ACTIVITY
Look through the listing below, find every line with the string "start", and copy it.
╭──
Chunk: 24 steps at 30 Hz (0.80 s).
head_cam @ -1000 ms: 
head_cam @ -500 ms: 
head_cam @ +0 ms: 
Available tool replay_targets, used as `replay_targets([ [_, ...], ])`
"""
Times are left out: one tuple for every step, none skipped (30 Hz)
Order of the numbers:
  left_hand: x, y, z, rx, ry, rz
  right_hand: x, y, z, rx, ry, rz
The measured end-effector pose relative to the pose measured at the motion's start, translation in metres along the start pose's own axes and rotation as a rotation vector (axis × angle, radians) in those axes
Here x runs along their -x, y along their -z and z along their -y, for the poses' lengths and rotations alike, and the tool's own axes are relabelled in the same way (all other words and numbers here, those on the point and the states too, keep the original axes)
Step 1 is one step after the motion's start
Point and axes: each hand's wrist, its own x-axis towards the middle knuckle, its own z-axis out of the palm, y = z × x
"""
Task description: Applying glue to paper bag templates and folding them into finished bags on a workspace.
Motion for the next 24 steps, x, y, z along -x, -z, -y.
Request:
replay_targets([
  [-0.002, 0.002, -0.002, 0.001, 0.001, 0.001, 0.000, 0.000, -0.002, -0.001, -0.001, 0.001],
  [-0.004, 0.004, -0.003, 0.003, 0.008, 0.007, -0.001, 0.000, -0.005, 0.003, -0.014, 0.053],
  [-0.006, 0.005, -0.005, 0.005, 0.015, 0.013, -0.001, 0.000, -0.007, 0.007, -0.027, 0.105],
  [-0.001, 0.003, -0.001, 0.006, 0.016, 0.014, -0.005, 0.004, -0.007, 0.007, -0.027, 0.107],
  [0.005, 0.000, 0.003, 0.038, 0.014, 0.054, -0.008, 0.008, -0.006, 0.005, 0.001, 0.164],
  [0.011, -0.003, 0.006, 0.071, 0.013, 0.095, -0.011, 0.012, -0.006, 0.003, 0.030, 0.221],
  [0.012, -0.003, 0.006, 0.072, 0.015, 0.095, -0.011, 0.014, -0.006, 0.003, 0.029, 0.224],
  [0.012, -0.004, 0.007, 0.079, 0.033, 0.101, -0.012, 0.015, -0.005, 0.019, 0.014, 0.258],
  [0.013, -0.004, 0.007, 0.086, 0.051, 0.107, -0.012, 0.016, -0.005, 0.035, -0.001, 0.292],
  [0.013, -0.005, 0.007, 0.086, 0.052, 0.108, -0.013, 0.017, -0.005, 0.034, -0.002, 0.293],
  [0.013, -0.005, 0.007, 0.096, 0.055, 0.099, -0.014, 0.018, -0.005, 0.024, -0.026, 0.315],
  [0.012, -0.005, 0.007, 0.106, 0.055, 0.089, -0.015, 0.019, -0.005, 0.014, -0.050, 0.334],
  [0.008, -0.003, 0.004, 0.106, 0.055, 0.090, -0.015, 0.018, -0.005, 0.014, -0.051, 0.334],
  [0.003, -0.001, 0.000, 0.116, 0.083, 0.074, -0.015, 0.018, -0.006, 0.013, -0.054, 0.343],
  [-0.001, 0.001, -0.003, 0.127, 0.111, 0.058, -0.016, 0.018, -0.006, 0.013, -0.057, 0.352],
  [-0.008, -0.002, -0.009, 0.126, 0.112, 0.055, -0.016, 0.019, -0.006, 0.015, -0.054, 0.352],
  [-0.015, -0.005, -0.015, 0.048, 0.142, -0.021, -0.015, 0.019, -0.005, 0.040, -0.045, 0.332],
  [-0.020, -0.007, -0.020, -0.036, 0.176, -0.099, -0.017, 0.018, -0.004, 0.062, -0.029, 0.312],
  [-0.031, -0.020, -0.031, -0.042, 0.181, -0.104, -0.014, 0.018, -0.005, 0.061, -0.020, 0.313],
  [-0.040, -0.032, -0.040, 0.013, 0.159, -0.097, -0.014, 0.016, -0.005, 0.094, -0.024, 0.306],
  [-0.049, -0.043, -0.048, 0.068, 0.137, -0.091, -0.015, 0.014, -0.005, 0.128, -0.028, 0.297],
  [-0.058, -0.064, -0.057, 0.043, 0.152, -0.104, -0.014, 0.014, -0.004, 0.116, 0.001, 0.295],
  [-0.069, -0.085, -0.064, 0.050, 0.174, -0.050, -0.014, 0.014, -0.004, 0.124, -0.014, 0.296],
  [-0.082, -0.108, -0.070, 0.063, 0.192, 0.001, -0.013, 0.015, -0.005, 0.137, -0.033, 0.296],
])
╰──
WRITTEN SOLUTION
The measured end-effector pose relative to the pose measured at the motion's start, translation in metres along the start pose's own axes and rotation as a rotation vector (axis × angle, radians) in those axes
Step 1 is one step after the motion's start

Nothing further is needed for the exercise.